Tight 5 with Sumi Hahn

2 minutes read
Posted 5 April, 2024
Sumi at Dragon Rock on Jeju island

by Rosie Fea

Born in Korea, raised in the United States, and now residing in Aotearoa New Zealand, Sumi Hahn is a writer with many interesting life-chapters to draw from. After receiving her Bachelor’s in English literature from Harvard University and her Master’s from UC Berkeley, Sumi worked as an esteemed columnist for the Times Picayune in New Orleans and penned music and food-centric pieces for various publications in Seattle. Most recently, she published her first novel, The Mermaid from Jeju. A research-intensive multi-year effort that tells the story of a young Korean girl just beginning her work as a haenyeo - Jeju’s deep-sea diving women who foraged for food during a bloody period of political unrest. The novel is a historically influenced tale that not only took shape in writing, but undoubtedly shaped and changed Sumi Hahn’s entire life and identity forever.

When did it all ‘click’ for you? (do you remember the first piece you were commissioned to write?)
I was 12 when I won $20 in a writing competition with a haiku. When I learned that someone would pay for my words, I was hooked.

In what ways did your perception of your Korean heritage and Korean culture develop and deepen as you penned your novel?
As I wrote my novel, I was painfully self-conscious of how much I wasn’t Korean and how much I didn’t know about Korea. That’s one of the reasons why it took seven years to write. I had to learn about being Korean in Korea before I felt like I had enough cultural authority to write about anything Korean.

Do you have any specific rituals or habits you engage in before you start writing? What helps you get in the flow?
Writing has to be a habit, like brushing your hair. That said, I haven’t brushed my hair in awhile.

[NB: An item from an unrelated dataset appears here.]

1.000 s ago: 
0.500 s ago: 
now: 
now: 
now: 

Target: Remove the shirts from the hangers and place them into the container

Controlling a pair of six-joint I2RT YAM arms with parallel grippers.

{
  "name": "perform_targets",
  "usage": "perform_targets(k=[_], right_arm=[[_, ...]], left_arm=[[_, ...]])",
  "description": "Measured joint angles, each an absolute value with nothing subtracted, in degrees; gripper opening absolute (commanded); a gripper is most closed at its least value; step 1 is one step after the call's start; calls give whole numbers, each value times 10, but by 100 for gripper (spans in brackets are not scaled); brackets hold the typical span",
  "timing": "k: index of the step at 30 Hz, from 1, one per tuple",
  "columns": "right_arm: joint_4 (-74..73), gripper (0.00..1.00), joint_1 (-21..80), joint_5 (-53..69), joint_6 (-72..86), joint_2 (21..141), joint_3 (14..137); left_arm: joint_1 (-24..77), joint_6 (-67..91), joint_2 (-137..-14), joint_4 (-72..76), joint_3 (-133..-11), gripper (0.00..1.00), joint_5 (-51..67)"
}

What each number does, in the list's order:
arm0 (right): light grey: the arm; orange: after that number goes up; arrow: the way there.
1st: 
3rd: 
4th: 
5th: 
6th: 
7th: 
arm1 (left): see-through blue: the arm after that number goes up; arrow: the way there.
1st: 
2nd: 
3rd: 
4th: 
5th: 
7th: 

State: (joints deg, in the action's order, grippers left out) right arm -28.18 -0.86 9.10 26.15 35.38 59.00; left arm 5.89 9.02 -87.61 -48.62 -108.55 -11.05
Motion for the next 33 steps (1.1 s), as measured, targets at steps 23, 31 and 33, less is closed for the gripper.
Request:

Do you ever miss being a restaurant critic?! What was the writing process like for that? (Any lasting funny stories from meals out you can share?)
When I started writing at the Times-Picayune, I published under S.M. Hahn to obscure my identity, but word quickly got out that I was a petite Asian woman. I resorted to disguises—wigs and glasses—to throw them off my trail. Sometimes I pretended I couldn’t speak English, and my guests would “translate” the menu into whatever non-English language they learned in school. The funniest experience was when I pretended to be a heavily pregnant vegetarian Valley Girl from California. I ordered sweetbreads, saying they sounded like a nice pastry. My friend almost spit out her wine when I said that.

What's your dream project?
My dream project is to plant a permaculture food forest, like the Guyton’s have created in Riverton. Such an inspiration! (Permaculture is the solution to all the world’s problems, truly.)